Do you see a high value in long-term client relationships?
Yes. In wealth management, trust compounds the same way capital does.
When clients see consistent thinking and disciplined decision-making over time, relationships tend to become long-term partnerships. Many clients stay for years or decades because financial planning evolves as their lives evolve.
The work becomes less transactional and more strategic.
How do you evaluate whether your firm is serving clients well?
We measure success through alignment. That means the investment strategy reflects the client’s goals, risk tolerance, and long-term planning needs.
We also evaluate the clarity of communication. Clients should understand why decisions are made and how portfolios are structured. If the strategy cannot be explained clearly, it probably needs improvement.
Good investment work is not mysterious. It should be understandable.
What type of ongoing support do clients receive?
Investment management is continuous work. Markets change, tax laws evolve, and families face new financial decisions over time.
Our role is to help clients adjust their strategies when needed while maintaining long-term discipline. That means regular reviews, planning updates, and ongoing portfolio oversight.
The goal is stability, not constant activity.
How do you structure pricing and engagement with clients?
Most wealth management firms operate on an asset-based fee structure tied to the assets under management. That aligns incentives because both the client and advisor benefit from long-term portfolio growth.
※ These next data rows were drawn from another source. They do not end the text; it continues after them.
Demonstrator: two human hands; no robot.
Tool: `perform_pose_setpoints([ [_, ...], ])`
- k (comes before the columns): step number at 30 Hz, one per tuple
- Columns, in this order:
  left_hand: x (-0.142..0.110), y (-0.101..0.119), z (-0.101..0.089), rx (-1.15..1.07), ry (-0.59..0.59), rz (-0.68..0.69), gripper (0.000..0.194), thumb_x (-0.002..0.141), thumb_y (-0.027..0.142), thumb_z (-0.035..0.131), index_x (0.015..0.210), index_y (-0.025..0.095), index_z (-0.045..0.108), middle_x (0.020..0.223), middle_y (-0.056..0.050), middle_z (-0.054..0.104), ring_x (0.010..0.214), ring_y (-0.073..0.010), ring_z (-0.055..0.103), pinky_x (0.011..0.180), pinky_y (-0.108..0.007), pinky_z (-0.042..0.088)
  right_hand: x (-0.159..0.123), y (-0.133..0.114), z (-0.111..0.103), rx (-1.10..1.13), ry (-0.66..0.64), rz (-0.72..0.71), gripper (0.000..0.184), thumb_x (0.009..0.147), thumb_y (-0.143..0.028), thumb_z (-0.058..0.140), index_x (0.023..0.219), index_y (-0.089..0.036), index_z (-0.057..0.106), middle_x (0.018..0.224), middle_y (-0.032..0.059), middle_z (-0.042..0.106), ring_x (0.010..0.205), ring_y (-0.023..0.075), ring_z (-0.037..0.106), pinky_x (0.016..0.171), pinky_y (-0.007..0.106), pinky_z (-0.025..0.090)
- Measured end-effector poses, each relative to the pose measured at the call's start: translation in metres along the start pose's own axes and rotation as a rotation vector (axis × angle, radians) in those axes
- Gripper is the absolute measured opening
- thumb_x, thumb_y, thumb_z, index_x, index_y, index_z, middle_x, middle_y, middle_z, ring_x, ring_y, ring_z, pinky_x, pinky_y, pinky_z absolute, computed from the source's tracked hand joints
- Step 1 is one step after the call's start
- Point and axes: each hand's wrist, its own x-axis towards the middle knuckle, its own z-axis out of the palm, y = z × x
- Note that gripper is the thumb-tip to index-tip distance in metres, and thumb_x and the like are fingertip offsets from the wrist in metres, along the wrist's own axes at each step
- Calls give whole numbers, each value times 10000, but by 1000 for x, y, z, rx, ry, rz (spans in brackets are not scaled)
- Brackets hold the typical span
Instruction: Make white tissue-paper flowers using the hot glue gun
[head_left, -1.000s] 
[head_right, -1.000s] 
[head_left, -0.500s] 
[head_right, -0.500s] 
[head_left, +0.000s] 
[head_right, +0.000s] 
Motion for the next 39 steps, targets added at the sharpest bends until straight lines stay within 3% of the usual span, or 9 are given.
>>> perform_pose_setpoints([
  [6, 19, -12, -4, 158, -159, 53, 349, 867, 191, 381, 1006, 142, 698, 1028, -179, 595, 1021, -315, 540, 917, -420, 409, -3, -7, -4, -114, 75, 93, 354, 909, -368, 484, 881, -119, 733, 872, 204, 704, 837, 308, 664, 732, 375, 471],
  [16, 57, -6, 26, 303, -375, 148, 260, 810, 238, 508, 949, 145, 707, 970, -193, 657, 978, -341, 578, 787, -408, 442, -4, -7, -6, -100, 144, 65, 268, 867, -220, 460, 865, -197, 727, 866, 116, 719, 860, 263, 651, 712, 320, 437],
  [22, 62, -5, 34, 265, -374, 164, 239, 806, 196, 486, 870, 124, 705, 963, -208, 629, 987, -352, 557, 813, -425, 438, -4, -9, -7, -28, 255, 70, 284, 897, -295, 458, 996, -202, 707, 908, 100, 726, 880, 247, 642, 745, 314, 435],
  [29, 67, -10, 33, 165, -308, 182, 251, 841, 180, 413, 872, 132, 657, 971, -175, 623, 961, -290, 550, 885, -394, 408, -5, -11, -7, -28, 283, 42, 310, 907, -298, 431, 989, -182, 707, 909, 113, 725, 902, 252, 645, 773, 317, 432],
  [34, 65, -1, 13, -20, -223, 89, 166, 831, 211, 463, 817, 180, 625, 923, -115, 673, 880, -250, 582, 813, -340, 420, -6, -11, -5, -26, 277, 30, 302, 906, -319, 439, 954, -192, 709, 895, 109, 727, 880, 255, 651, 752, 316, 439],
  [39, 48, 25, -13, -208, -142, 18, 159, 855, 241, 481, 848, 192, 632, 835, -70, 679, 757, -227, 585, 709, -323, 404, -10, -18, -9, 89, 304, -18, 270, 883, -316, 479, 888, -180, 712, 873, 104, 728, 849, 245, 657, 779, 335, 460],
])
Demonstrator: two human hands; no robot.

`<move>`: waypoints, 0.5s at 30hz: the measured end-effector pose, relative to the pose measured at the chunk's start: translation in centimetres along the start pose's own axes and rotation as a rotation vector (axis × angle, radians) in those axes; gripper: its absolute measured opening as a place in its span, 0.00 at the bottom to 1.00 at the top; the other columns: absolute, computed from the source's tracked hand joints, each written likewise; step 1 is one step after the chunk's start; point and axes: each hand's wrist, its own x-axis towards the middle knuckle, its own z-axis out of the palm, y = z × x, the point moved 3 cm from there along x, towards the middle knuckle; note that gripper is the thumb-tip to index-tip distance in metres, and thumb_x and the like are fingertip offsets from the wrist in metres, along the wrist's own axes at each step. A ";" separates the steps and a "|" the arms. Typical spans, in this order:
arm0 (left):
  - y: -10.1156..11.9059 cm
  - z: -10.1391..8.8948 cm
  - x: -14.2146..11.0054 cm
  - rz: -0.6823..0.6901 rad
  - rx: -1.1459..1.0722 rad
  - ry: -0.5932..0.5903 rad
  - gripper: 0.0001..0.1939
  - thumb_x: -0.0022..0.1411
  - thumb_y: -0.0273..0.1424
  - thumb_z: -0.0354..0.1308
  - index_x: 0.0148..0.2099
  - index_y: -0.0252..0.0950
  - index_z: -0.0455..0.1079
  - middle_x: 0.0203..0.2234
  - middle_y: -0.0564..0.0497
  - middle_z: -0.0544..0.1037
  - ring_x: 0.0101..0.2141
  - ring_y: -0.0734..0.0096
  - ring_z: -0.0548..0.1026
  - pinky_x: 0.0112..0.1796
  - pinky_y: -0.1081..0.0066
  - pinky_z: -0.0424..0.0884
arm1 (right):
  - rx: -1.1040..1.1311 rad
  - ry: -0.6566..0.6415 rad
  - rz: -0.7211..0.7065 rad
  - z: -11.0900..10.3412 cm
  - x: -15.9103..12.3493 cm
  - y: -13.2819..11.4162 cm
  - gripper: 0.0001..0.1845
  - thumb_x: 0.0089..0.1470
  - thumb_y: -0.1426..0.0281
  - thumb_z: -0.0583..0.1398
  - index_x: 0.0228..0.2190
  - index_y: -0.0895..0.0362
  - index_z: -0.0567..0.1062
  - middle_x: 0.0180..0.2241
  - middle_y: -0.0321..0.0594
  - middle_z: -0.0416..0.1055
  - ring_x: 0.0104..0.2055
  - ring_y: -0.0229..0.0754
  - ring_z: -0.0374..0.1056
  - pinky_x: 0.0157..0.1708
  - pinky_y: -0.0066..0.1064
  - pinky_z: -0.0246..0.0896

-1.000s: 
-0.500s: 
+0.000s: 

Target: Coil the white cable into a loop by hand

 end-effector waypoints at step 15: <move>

The specific numbers depend on the complexity of the relationship. I focus more on transparency than structure. Clients should understand how fees work and what services they receive.
Clarity builds trust.
Have you ever declined potential engagements?
Yes. Fit matters.
If a client is looking for rapid trading or speculative strategies, we are probably not the right match. Our approach is long-term and process-driven.
Investment discipline requires alignment between advisor and client expectations.
What challenges have shaped your leadership in recent years?
The biggest challenge in investing is maintaining discipline during uncertainty.
Markets experience cycles. Volatility, economic shocks, and changing policy environments are normal parts of financial systems. Leadership requires staying focused on long-term principles even when short-term conditions feel uncomfortable.
Process helps with that. When the framework is strong, decisions become clearer.
How do you encourage innovation in an industry built on tradition?
Innovation in finance often comes from better frameworks rather than new products.
Technology improves data access and analytics. But the deeper innovation comes from refining decision processes. Portfolio construction, behavioral discipline, and risk modeling continue to evolve.
The best firms combine new tools with long-standing investment principles.
How has your leadership style developed throughout your career?
Early in my career I focused heavily on technical knowledge. Over time I realized leadership also requires perspective and communication.
Investment work involves complex ideas. A leader must be able to explain those ideas clearly and help teams stay disciplined when markets become emotional.
Clarity and calm decision-making are essential.
What developments in finance interest you most today?
I am interested in improvements in financial literacy and long-term planning frameworks.
Organizations such as Economic Literacy Colorado are working to expand financial education. That work matters because financial knowledge shapes individual opportunity.
Better understanding leads to better decision-making.
What advice would you give to people building careers in investment management?
Focus on discipline.
Markets reward patience, research, and structured thinking. Short-term success often comes from luck, but long-term success usually reflects consistent process.
Another lesson is to remember that finance ultimately serves people. Behind every portfolio is a family, a business, or a long-term goal. If you keep that perspective, your work will be very rewarding on a personal level.